*What is expected*. In the records below, find the line that contains "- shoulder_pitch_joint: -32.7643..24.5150" and the line that contains "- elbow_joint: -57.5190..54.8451". Set down exactly those lines and every line between them, and nothing more.

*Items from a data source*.
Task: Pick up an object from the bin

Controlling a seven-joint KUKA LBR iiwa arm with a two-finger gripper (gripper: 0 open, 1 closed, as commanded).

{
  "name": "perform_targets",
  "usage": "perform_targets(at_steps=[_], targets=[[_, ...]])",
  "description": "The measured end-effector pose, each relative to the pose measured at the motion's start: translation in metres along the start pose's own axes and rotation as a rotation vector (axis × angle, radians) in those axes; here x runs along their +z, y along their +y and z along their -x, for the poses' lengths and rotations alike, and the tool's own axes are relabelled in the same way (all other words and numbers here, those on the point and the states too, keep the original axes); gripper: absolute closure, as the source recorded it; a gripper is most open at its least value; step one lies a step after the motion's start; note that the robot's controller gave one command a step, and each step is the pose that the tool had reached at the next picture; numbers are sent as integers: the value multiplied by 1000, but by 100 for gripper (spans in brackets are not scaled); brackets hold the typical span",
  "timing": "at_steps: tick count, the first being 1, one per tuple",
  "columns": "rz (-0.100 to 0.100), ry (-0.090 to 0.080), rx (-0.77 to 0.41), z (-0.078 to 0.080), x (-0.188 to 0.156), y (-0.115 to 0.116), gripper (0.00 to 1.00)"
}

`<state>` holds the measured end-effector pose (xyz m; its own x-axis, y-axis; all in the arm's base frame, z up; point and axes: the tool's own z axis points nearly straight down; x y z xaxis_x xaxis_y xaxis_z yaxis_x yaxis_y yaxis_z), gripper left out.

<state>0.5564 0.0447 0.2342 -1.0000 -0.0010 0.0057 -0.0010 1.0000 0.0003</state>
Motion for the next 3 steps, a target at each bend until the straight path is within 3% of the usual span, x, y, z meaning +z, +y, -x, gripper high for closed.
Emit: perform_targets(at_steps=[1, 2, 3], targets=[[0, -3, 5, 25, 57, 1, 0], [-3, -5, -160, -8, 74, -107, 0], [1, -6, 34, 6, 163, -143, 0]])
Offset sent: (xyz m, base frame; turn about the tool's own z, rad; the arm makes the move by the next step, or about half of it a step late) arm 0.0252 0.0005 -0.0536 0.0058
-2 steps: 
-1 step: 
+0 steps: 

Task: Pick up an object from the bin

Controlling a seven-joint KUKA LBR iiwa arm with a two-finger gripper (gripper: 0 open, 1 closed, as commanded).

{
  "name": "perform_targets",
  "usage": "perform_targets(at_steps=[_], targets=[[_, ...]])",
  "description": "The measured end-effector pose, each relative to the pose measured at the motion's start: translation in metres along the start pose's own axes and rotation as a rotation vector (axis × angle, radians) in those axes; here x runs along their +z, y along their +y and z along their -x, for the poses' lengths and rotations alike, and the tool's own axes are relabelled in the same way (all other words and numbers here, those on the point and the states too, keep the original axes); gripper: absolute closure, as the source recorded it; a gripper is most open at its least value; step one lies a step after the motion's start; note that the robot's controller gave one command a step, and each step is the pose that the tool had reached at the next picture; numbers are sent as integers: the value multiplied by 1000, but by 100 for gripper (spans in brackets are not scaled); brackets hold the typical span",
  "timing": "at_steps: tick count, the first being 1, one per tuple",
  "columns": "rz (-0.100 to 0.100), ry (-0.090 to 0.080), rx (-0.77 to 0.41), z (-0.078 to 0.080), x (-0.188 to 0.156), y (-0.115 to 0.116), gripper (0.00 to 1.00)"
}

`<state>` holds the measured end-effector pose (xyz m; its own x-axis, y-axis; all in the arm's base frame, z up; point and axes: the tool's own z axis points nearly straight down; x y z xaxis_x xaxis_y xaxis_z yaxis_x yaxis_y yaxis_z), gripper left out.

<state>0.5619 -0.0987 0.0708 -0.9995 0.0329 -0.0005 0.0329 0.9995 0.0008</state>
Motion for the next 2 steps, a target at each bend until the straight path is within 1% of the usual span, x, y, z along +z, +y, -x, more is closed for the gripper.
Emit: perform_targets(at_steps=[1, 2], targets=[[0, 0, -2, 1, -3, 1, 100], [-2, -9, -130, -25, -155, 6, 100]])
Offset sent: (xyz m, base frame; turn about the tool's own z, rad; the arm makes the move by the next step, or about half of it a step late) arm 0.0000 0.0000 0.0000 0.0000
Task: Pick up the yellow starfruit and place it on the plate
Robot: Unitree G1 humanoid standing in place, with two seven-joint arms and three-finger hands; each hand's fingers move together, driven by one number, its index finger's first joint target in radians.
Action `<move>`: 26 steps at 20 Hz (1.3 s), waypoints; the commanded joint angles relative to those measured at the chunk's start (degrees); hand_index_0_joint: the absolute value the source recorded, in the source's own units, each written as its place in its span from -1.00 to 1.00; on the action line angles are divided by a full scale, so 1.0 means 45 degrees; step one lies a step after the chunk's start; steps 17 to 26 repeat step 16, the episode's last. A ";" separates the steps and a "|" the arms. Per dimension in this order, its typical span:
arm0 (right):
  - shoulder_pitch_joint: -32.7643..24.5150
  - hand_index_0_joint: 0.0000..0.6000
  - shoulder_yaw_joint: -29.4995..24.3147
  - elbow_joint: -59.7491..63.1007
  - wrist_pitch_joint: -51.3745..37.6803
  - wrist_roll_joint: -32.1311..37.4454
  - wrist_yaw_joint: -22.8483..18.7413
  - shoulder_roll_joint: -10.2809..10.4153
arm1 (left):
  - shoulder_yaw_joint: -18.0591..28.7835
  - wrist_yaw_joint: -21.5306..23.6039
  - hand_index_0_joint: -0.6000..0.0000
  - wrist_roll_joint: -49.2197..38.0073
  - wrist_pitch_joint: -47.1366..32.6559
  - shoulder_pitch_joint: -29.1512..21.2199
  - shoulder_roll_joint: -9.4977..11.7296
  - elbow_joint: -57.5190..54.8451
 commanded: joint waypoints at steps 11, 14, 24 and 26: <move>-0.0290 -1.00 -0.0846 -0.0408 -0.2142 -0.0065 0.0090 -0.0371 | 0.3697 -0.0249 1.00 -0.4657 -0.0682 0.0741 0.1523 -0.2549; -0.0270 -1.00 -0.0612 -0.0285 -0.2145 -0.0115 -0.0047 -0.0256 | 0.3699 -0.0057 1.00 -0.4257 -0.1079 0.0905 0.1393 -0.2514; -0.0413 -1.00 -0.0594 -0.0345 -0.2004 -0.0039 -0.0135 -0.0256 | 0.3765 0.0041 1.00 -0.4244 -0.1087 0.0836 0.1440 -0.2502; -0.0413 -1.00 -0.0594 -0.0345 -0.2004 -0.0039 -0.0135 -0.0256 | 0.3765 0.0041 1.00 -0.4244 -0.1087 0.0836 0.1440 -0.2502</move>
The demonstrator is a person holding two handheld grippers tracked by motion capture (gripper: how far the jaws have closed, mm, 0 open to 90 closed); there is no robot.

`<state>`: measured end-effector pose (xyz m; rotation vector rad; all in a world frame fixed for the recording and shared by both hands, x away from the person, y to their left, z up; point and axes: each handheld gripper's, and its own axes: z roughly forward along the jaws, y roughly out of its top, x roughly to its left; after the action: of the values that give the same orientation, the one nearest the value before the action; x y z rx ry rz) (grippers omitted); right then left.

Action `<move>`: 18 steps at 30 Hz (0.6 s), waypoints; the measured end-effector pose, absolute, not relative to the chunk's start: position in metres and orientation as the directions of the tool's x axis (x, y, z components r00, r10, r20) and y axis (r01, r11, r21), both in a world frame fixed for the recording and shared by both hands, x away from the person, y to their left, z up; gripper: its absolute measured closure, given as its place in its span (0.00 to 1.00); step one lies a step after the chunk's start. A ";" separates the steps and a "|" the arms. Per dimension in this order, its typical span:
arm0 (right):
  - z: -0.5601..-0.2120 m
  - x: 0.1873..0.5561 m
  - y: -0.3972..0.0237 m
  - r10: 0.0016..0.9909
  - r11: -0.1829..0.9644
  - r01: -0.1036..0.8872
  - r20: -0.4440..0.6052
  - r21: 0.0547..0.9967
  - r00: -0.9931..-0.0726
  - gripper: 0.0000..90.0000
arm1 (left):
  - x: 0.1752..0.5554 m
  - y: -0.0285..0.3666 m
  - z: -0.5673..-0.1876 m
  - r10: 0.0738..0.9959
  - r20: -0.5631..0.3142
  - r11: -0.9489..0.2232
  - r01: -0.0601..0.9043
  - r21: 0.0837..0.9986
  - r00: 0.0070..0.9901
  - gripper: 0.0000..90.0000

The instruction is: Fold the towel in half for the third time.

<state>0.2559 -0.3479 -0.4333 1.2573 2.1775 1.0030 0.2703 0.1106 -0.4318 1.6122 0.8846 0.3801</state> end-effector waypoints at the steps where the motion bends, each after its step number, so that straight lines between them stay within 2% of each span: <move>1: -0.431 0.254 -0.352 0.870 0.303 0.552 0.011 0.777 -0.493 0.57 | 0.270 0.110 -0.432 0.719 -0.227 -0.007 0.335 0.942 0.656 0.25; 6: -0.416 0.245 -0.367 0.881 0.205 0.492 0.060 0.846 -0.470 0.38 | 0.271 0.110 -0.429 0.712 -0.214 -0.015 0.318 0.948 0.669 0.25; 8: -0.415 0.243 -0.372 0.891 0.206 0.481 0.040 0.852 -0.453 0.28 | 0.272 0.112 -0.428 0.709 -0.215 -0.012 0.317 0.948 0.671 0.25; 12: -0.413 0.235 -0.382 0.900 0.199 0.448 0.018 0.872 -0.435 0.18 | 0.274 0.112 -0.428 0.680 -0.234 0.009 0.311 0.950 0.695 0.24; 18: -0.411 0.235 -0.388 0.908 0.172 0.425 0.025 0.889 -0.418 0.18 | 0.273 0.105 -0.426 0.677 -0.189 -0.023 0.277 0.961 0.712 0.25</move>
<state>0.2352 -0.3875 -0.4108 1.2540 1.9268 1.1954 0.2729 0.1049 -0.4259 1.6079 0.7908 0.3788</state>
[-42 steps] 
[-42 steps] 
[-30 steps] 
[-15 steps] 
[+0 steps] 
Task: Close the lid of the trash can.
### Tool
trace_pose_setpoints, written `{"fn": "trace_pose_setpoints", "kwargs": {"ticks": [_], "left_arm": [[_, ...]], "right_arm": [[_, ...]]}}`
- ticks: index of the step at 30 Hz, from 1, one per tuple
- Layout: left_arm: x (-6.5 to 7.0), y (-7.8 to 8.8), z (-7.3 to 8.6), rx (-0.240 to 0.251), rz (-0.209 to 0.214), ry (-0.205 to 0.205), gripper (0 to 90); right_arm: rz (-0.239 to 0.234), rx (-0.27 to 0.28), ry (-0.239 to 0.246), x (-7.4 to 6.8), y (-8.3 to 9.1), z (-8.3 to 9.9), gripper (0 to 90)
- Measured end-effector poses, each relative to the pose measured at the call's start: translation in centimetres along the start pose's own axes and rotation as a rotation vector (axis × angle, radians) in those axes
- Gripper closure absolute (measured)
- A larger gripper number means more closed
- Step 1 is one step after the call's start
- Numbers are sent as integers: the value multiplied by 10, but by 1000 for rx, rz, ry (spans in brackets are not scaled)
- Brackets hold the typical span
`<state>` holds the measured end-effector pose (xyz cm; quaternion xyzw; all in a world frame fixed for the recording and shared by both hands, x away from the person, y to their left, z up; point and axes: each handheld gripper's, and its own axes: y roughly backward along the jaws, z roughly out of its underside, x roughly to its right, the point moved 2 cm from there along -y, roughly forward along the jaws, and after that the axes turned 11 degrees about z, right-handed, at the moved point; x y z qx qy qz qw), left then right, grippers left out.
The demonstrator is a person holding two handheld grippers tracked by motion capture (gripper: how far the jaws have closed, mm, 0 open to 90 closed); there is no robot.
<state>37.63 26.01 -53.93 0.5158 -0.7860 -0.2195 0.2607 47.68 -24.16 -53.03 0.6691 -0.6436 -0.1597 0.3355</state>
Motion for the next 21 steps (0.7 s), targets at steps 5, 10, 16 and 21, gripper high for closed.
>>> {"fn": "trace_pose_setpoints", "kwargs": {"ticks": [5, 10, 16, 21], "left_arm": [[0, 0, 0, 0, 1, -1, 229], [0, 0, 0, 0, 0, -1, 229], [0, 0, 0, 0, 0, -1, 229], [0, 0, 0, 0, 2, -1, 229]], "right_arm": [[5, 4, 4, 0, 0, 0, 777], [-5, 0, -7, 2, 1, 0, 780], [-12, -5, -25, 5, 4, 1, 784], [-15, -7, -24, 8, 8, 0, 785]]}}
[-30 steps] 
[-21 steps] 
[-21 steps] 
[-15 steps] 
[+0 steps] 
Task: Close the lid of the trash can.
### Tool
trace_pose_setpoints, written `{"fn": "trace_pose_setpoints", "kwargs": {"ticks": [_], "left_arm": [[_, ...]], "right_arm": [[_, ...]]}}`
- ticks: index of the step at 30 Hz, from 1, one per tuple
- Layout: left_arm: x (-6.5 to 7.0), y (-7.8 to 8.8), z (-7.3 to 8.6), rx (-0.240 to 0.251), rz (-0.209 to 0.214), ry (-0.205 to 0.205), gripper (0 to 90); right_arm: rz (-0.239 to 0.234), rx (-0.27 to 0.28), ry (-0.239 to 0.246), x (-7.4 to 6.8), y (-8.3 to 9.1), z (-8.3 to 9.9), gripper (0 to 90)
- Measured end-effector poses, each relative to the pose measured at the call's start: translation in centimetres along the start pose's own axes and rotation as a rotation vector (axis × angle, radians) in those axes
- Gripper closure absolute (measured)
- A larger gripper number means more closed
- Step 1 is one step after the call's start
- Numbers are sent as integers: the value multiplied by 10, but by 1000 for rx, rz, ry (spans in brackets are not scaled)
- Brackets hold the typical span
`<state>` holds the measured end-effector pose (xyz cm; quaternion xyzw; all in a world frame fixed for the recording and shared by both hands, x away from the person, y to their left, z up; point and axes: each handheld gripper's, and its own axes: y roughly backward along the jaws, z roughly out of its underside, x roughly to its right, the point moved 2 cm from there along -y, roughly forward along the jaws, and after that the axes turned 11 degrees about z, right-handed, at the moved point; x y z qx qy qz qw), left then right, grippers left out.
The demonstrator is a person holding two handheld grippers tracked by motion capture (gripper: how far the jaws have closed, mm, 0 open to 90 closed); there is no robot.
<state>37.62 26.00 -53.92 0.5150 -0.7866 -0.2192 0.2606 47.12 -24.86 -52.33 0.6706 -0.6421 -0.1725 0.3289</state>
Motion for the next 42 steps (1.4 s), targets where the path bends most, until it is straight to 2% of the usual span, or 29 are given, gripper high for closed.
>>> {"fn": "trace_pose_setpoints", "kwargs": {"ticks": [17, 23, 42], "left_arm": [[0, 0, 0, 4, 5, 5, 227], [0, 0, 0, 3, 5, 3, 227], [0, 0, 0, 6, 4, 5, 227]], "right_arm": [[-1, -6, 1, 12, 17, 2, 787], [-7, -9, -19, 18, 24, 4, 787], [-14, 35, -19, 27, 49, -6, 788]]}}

*Solution*.
  - shoulder_pitch_joint: -32.7643..24.5150
  - hand_index_0_joint: 0.0000..0.6000
  - shoulder_yaw_joint: -29.4995..24.3147
  - elbow_joint: -59.7491..63.1007
  - wrist_pitch_joint: -51.3745..37.6803
  - wrist_roll_joint: -32.1311..37.4454
  - wrist_yaw_joint: -22.8483..18.7413
  - shoulder_roll_joint: -10.2809..10.4153
arm1 (left):
  - shoulder_yaw_joint: -18.0591..28.7835
  - wrist_yaw_joint: -21.5306..23.6039
  - hand_index_0_joint: -0.6000..0.0000
  - wrist_roll_joint: -49.2197..38.0073
  - wrist_pitch_joint: -47.1366..32.6559
  - shoulder_pitch_joint: -29.1512..21.2199
  - shoulder_roll_joint: -9.4977..11.7296
  - elbow_joint: -57.5190..54.8451

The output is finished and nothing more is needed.